Selon la dernière note de conjoncture de l’Insee publiée ce mercredi, le choc pétrolier déclenché par la guerre en Iran pèse moins sur l'économie française que les crises de 1973, 1979 et 2022. Si le recul du dollar et la moindre dépendance aux énergies fossiles limitent le coût, le pouvoir d'achat des ménages en produits pétroliers est, lui, historiquement bas.Un choc pétrolier de moindre ampleur ? Dans sa dernière note de conjoncture publiée ce mercredi, l’INSEE a comparé le choc de 2026 avec les différentes crises énergétiques qui ont touché la France depuis les années 1970. Pour les auteurs, le constat est clair : « Ce choc, s'il demeure de cette dimension, apparaît de moindre importance que les crises pétrolières des années 1970, mais également que le choc de 2022 ».

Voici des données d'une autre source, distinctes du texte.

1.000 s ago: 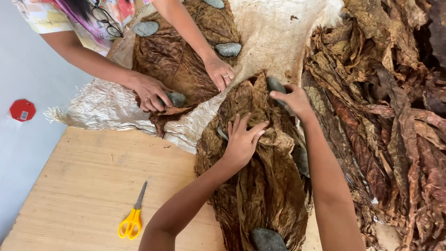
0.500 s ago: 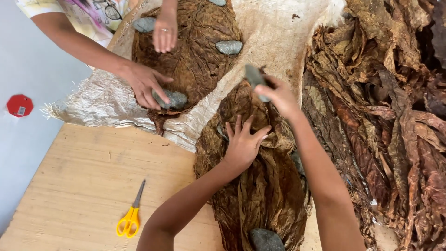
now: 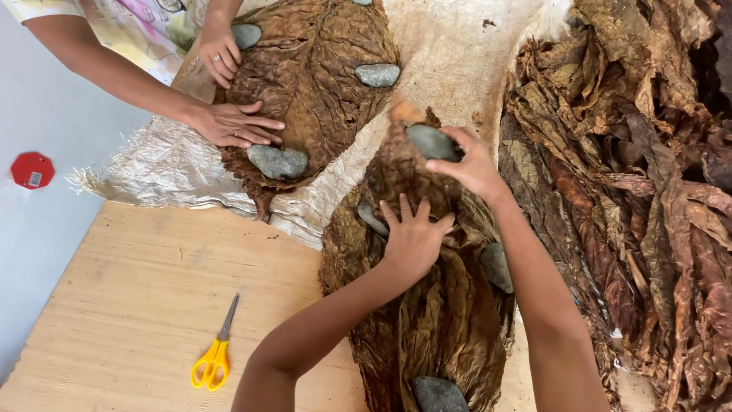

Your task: Removing the central stems from large dried leaves and flattening them on a table using stones as weights.

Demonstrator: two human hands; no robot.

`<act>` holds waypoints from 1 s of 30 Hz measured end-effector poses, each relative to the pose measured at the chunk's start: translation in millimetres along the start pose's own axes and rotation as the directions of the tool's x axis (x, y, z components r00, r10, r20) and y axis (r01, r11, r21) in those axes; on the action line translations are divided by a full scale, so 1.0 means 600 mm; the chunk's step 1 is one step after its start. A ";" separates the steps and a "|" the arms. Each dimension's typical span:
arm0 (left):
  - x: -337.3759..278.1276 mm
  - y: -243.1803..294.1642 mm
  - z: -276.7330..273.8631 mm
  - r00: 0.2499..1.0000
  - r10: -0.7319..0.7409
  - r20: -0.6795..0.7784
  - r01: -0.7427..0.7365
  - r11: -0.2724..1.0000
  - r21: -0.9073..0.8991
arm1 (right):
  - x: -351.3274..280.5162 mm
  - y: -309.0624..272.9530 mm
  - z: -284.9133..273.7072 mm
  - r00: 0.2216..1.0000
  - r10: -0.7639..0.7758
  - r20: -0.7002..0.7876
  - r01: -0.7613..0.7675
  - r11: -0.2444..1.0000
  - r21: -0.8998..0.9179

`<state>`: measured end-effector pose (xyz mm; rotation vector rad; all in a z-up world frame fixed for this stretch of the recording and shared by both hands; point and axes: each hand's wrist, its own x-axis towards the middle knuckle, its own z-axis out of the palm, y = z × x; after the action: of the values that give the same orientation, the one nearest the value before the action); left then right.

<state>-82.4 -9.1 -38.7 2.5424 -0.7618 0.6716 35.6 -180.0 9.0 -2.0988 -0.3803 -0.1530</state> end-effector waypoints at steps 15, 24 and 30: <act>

Le déclenchement de la guerre en Iran fin février a fait s’envoler les prix des barils de pétrole à plus de 100 dollars. L’annonce d’un accord entre les États-Unis et l’Iran dimanche pour mettre fin au conflit meurtrier dans la région vient néanmoins de provoquer une détente sur les prix.
Avant la signature du protocole d’accord ce vendredi en Suisse, le baril de Brent, référence mondiale, descendait même ce mardi sous les 80 dollars. « À moyen terme, le prix du baril de brut pourrait rester plus élevé que fin 2025 (où il s'établissait autour de 60 $) même en cas de levée du blocage si les capacités d’extraction et de raffinage dans la région restaient durablement affectées », précisent les auteurs de la note, Gaston Vermersch et Sarah Zaidan.
Il n’empêche, ces hausses sont restées inférieures à celles observées lors des précédentes crises. Rien qu’en 1973, le prix du baril (en euros) avait triplé. Cette année, « le baril a flambé de plus de 60 % par rapport à son niveau de la fin 2025 ». C’est beaucoup, mais moins qu’en 2022, où les prix avaient doublé en raison des tensions sur les approvisionnements avec la reprise post-covid et du déclenchement de la guerre en Ukraine.